Bruxelles : opération coup de poing contre les violences liées à la drogue avec policiers et militaires
Une opération de sécurité d’envergure a eu lieu récemment à Bruxelles, marquée par une forte présence policière et militaire. Au cœur de cette initiative, les ministres de l’Intérieur et de la Défense, Bernard Quintin et Theo Francken, ont souligné l’importance de rétablir la sécurité dans les rues de la capitale. « Les rues et les stations de métro à Bruxelles appartiennent à nos concitoyens. Pour qu’ils puissent y être tranquilles, l’État met en œuvre sa puissance », a déclaré M. Quintin lors d’une visite à la station Clémenceau, où la presse était également présente.
L’opération, qui a mobilisé 450 policiers et 70 militaires, s’inscrit dans le cadre du plan « Grandes villes » lancé il y a un an. Cette action a été décidée au début de l’été, mais elle prend une résonance particulière à la suite des récents tirs sur un commissariat à Anderlecht. En une heure seulement, les forces de l’ordre ont procédé à l’interpellation de huit individus, dont certains étaient en possession de drogues en quantité significative.
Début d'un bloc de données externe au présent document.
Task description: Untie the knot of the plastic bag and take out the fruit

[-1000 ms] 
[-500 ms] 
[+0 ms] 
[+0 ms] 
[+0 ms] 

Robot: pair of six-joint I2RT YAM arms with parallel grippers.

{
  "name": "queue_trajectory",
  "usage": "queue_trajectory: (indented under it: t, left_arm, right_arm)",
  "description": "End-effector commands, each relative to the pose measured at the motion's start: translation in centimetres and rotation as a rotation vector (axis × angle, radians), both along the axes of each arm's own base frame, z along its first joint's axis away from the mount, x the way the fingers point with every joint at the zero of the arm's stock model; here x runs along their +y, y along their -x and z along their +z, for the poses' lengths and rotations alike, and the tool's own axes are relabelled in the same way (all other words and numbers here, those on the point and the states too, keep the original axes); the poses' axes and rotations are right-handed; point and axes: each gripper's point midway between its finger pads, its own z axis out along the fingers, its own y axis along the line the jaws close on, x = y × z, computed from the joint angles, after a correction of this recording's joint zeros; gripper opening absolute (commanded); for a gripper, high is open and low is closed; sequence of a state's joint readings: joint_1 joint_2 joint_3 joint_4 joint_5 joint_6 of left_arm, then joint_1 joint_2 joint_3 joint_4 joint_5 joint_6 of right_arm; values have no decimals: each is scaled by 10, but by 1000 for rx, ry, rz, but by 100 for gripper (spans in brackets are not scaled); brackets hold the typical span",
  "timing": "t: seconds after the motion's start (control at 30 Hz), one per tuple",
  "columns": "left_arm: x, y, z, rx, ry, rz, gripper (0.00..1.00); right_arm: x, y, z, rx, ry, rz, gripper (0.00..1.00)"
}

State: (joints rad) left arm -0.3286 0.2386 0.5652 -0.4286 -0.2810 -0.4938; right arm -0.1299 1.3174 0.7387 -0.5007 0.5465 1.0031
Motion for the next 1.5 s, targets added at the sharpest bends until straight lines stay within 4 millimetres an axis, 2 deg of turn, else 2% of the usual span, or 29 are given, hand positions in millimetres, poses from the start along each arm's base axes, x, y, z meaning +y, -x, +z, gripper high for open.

M. Quintin a insisté sur le fait que ces mesures visent à perturber les activités des dealers : « Cela montre que l’on dérange les dealeurs dans leur façon de travailler. Ils ont envoyé un message, on l’a bien entendu et on va continuer les opérations avec toutes les forces que l’on a à notre disposition. » Cependant, certains habitants ont exprimé leur scepticisme face à ces actions. Un membre d’un comité de quartier a souligné que la présence policière, bien que visible, ne résout pas les problèmes de proximité et de communication avec les jeunes et les consommateurs de drogue.
« À chaud, après des fusillades, on a déjà vu ça, le ministre est déjà venu il y a un an. Mais la priorité, c’est la proximité, une police qui connaît les habitants, les dealeurs », a-t-il déclaré. La question de la lutte contre le trafic de drogue et ses conséquences sur la communauté reste donc un défi majeur pour les autorités, qui reconnaissent la nécessité d’une approche globale.